Look at each line of the listing. Copy those that hold the string "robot".

········

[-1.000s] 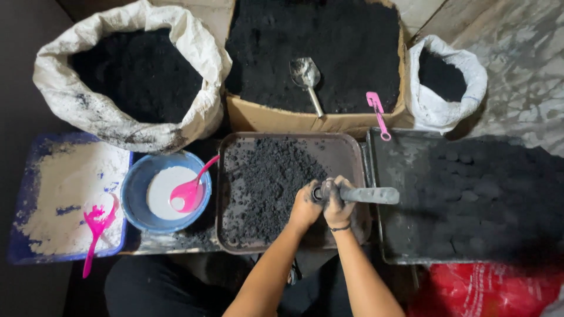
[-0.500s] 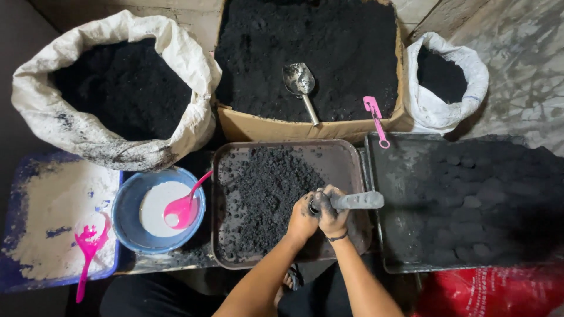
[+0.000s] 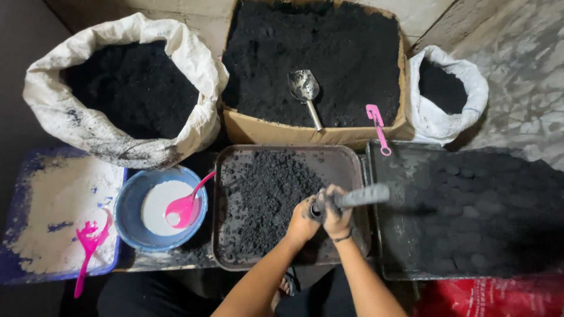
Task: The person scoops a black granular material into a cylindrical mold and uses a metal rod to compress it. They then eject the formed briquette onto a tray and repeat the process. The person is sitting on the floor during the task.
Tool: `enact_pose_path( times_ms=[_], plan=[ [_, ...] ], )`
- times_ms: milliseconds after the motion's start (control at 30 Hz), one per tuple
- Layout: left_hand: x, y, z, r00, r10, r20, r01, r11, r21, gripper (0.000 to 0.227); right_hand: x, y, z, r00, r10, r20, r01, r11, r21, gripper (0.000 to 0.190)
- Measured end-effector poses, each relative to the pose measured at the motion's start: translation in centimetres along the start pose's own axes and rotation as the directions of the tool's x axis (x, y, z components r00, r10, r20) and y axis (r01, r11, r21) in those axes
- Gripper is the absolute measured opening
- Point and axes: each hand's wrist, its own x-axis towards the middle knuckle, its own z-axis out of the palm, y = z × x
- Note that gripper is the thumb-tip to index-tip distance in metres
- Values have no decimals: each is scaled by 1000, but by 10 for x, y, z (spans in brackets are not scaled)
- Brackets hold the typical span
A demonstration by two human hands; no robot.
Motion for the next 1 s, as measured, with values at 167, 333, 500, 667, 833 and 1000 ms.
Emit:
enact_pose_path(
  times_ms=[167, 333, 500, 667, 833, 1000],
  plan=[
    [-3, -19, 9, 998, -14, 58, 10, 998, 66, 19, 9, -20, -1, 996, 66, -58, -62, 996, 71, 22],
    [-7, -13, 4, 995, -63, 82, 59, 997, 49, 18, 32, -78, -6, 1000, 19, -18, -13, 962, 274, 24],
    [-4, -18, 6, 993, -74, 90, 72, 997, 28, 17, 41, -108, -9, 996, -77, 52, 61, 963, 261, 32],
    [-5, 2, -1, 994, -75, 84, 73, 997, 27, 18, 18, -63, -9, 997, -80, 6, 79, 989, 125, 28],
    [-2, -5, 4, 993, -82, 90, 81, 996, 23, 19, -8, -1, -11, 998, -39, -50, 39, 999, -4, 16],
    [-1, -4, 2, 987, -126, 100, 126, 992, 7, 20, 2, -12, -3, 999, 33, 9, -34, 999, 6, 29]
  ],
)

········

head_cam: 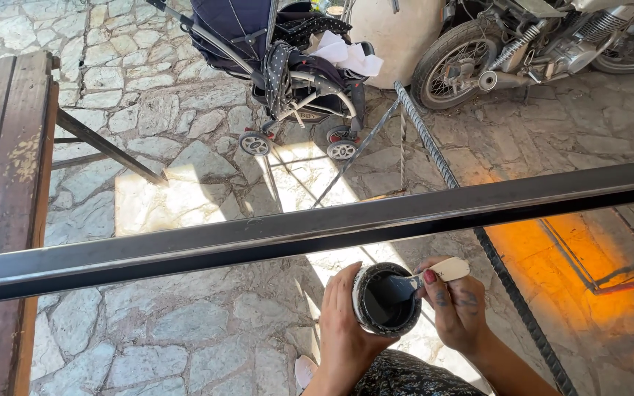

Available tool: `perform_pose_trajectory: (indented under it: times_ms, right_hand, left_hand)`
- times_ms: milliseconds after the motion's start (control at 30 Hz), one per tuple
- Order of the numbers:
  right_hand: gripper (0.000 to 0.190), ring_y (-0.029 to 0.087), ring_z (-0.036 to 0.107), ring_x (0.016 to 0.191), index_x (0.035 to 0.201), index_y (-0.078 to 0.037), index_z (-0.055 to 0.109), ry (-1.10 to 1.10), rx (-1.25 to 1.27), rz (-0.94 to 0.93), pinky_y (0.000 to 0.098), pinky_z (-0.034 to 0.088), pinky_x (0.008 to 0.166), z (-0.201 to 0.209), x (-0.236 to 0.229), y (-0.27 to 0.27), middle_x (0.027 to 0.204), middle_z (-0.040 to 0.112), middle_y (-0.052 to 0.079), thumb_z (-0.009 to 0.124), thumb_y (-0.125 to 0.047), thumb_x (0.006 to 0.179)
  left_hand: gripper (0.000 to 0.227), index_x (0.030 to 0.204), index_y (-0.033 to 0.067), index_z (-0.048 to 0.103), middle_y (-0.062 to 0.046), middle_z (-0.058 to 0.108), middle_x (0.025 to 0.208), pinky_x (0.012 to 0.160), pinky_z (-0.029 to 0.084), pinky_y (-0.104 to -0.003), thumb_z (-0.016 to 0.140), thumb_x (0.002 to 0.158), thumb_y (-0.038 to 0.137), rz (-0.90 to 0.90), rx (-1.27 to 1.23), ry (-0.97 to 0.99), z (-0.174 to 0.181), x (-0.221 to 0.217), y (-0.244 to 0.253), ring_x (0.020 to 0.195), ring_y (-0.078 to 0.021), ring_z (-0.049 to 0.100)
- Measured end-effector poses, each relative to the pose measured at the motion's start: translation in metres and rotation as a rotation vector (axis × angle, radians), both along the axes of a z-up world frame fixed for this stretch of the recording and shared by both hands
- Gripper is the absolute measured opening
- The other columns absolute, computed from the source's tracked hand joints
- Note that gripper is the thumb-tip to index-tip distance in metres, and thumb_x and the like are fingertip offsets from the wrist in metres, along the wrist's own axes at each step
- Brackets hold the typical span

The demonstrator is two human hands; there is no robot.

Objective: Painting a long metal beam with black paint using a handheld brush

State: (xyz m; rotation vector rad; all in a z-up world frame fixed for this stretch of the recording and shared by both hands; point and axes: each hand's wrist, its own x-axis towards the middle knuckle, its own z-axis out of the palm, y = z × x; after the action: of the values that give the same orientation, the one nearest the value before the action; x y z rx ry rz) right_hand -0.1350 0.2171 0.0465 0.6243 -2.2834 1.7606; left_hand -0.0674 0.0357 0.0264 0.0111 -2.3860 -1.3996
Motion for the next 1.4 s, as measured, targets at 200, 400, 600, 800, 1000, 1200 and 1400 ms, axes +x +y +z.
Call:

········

Task result
A demonstration by two human hands; no robot.
The demonstrator is two human hands; there is no robot.

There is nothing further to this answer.